New data for 2005 from the UK's Health Protection Agency (HPA) are "disappointing" and suggest that the country's sexual health continues to decline. 2005 saw a 3% increase in the number of sexually transmitted infections (STIs) diagnosed in genitourinary medicine (GUM) clinics in the UK. However, new cases of gonorrhoea fell by 13%, continuing the reversal first seen last year.
“Today's figures contain mixed news," said Professor Peter Borriello, Director of the HPA's Centre for Infections," noting that "it is disappointing to see that there was a further rise in new diagnoses of STIs in 2005."
Chlamydia remains the most commonly diagnosed STI in the UK, possibly as a result of the scaling-up of the National Chlamydia Screening Programme. In 2005, 109,832 new cases were diagnosed - a 5% increase on the previous year. The highest rates of infection and highest increases in diagnoses were seen for both genders in the 16 to 24 age group. However, young women aged between 16 and 19 are particularly affected: one in every 73 young women in this age group were diagnosed with this bacterial STI in 2005.
Genital warts were the second most commonly diagnosed STI in 2005, with an increase of 1% from the previous year to 81,203 cases. Genital warts are caused by human papilloma virus (HPV), which is also associated with cervical and anal cancers. A study published last month found that women whose male sexual partners consistently used condoms were significantly less likely to become infected with HPV.
Although the absolute numbers are low compared with chlamydia and genital warts, new diagnoses of primary and secondary infectious syphilis continued to significantly increase in 2005, up by 23% in 2004 to 2,807. Syphilis continues to disproportionally affect gay and bisexual men, many of whom are also HIV-positive: 60% of all new syphilis diagnoses were in this risk group. However, syphilis is affecting heterosexual men and women, too, and the 2005 increases were particularly marked among women, where the increase was almost two and a half times higher than that seen among men.
"These figures show there is still much to be done to tackle the continuing spread of infection," commented Professor Borriello, and they "serve as a reminder for people to take responsibility for their own sexual health and that of their partners, and to use a condom with new and casual partners."
However, there was some good news. The number of new cases of gonorrhoea fell by 13%, from 22,350 in 2004 to 19,495 in 2005, with fewer cases reported across all English regions. This is the first time less than 20,000 new cases have been diagnosed since 1999 and suggests that "real progress is being made," said Professor Borriello. In addition, although new diagnoses of genital herpes increased by 4% (from 19,074 in 2004 to 19,771 in 2005), new diagnoses have remained under 20,000 since they dramatically increased at the turn of the century.
"The overall trend of increasing numbers shows the full extent of the challenge facing healthcare professionals as they try to limit the spread of STIs," noted Professor Borriello. "We support the Government's commitment to improve the nation's sexual health and at a local level will continue to work closely in partnership with clinicians and Primary Care Trusts on initiatives to tackle STIs."

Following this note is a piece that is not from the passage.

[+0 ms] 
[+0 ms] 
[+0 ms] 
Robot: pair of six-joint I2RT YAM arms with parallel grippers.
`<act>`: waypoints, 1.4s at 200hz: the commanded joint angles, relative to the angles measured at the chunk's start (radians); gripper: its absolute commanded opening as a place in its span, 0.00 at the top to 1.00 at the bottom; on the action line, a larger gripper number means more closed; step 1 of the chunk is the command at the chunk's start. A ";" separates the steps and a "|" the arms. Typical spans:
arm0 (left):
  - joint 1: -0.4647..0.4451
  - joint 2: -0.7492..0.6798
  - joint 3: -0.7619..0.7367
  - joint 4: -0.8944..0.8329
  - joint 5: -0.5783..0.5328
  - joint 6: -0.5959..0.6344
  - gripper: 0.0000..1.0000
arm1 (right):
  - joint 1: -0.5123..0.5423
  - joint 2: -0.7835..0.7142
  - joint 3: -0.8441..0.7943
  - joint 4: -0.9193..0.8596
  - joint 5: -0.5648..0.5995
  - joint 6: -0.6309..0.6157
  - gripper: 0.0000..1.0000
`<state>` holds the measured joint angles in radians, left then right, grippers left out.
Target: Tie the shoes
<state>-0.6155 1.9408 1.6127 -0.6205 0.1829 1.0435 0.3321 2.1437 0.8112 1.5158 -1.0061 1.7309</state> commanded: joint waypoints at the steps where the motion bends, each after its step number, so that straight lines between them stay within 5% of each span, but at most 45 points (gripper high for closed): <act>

However, the Government's commitment, as outlined in Choosing Health – which included £130m in 2004 to improve access to GUM services and a further £15m last year – is not resulting in improved sexual health. Data from the HPA reported on aidsmap last year, suggest that waiting times for GUM services in England did not improve in 2005, and may have actually worsened.
And a recent report from the Terence Higgins Trust (THT), the British HIV Association (BHIVA), the British Association of Sexual Health and HIV (BASHH) and the National Association of NHS Providers of AIDS Care and Treatment (PACT) on how primary care trusts (PCTs) managed sexual health in 2005, entitled Disturbing Symptoms 4, available to download from the THT website, found "a noticeable disconnect between Governmental strategic plans and local practical action.
"It is clear that money intended for the improvement of sexual health services is, in many cases, not reaching the intended target," the report's authors wrote, "and if continued this will have long term consequences for the sexual health of the country.
"Despite extra Government funding allocated to GUM and sexual health services," concludes the report, "only half of PCTs reported a real increase in funding of their sexual health services and almost one in five reported a real-term decrease or were unable to answer at all."